Woman Dies After Falling Into Manhole

A 56-year-old Westchester County, New York woman died after stepping out of her parked SUV and plunging approximately 10 feet into an uncovered manhole on a busy Midtown Manhattan block on Tuesday, May 19, 2026, in a freak accident that has rattled New Yorkers and raised urgent questions about street safety.

Donike Gocaj, of Briarcliff Manor, had parked her Mercedes-Benz SUV at West 52nd Street and Fifth Avenue just before 11:20 p.m., directly in front of the Cartier mansion. She opened the door, stepped out — and vanished into the dark hole at her feet.

Steam billowing from the open shaft sent Gocaj into cardiac arrest, according to police sources. She was rushed to New York Presbyterian Hospital, where she was pronounced dead. The Office of the Chief Medical Examiner later ruled the death an accident, attributing it to “scald burns with inhalational thermal injury and blunt force trauma of torso.”

A Witness Watches Her Disappear

Carlton Wood, on his way to work, saw the entire sequence unfold and described a moment of disbelief that has since gone viral across New York television coverage.

“I saw a woman stepping out of her car, and as soon as she stepped out, it’s like she took one step forward and just disappeared,” Wood said.

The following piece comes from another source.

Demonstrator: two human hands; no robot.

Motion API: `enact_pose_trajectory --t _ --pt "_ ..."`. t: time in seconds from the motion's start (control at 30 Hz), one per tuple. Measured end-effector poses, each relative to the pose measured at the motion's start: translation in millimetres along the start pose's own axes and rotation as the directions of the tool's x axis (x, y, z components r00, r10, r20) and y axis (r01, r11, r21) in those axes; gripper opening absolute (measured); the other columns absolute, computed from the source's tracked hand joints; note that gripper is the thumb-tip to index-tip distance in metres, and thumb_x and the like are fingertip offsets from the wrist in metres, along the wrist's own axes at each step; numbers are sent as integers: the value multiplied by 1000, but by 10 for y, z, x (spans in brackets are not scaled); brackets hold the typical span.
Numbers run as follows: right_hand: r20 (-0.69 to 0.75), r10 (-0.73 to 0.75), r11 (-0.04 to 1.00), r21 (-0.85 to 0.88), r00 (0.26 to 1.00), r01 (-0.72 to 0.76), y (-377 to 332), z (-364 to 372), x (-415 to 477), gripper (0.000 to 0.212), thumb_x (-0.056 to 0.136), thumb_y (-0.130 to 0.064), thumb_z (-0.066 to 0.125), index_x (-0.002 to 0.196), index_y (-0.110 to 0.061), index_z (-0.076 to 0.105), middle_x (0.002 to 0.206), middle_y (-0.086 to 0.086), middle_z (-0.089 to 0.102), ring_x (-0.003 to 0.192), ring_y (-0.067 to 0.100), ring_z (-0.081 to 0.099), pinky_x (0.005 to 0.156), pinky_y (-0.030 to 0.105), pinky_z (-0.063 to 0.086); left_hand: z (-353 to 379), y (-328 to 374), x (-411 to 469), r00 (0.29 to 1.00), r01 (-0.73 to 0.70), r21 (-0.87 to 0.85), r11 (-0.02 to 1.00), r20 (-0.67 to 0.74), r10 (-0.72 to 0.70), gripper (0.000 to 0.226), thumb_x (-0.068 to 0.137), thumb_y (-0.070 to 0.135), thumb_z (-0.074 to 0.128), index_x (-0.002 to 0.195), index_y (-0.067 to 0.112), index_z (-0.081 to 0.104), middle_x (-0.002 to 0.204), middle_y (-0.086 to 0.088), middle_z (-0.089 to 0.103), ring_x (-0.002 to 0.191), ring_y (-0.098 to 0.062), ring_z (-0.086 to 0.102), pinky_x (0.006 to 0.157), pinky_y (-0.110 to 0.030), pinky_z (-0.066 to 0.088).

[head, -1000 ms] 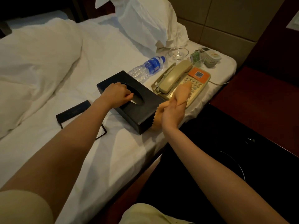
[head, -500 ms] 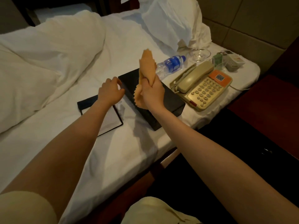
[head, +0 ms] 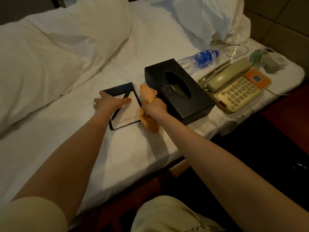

First responders arrived within minutes, Wood said, but it took approximately 20 minutes to extract Gocaj from the shaft. From below, he could hear her cries.

“She was screaming, ‘I’m dying,’ that’s what I kept hearing her screaming over and over,” Wood said. He emphasized that nothing about the scene suggested negligence on her part. She wasn’t distracted, he said, and there was no active construction site. She simply parked her car and stepped into the manhole.

A Cover Knocked Loose 12 Minutes Earlier

Con Edison, which is responsible for manhole coverings on the block, said it has reviewed surveillance footage from the area that appears to explain how the shaft came to be open. The utility said a multi-axle truck turning onto 52nd Street from Fifth Avenue drove over the cover and dislodged it. The cover was later discovered approximately 15 feet from the opening.

Approximately 12 minutes after the truck passed through, Gocaj pulled up and parked beside the gaping hole. No construction was ongoing at the time, though Con Edison had an open permit to conduct work on the block, a source within City Hall told NBC New York.

“Following this tragic incident, we are continuing to investigate how this occurred,” a Con Edison spokesperson said in a statement. “We have reviewed video footage from the area, which suggests that the cover was dislodged after a multi-axle truck turning onto 52nd Street from 5th Avenue drove over it. Approximately 12 minutes later, the person involved in the incident parked her car nearby. We are reviewing the details, and while this is a rare occurrence, manhole covers can get displaced by heavy vehicles. Our thoughts remain with her family, and safety remains our top priority.”

Police sources said the death appears to be accidental and that no criminality is suspected. Con Edison said its investigation remains ongoing.

Family Demands Answers

Gocaj’s relatives, who identified her shortly after midnight on Tuesday, said they were deeply saddened and extremely shocked. She was, they said, a loving mother to a son and daughter and a loving grandmother to two grandchildren. Now they want to know how a woman could park her car on one of Manhattan’s most heavily trafficked corners and drop unseen into a steaming shaft beneath the sidewalk.

The Mayor’s Office echoed the call for accountability. “Our condolences are with the family of the woman who lost her life in this devastating incident,” a spokesperson said. “City agencies are working with Con Ed to support the emergency response and conduct a full investigation into what occurred. Every question must be asked and answered so that no New Yorker experiences a tragedy like this again.”

An Urban Nightmare, Statistically Rare

Injuries and deaths involving open maintenance holes are relatively rare but not unheard of, ranking alongside the kind of urban dangers — falling masonry, collapsing scaffolding, lightning strikes — that haunt residents of dense cities. In 2019, an unhoused man was discovered dead in such a hole in Manhattan two weeks after he fell in. A 2022 study cited by The Guardian found that from 2007 to 2017, 388 trauma patients fell into maintenance holes nationally — roughly 20 to 49 per year — and one percent died as a result.

The issue is not invisible to city officials. New York’s Department of Environmental Protection, which oversees maintenance holes connected to the sewer system, says it has fielded more than 700 service requests for missing covers so far this year. The 1979 death of a 17-year-old college student struck by falling masonry on Broadway near West 115th Street prompted sweeping facade inspection and scaffolding mandates. Whether Gocaj’s death triggers similar reforms for street-level infrastructure remains an open question.

For now, New Yorkers and tourists alike say the tragedy on Fifth Avenue has unlocked a new fear — a quiet glance downward each time they open a car door.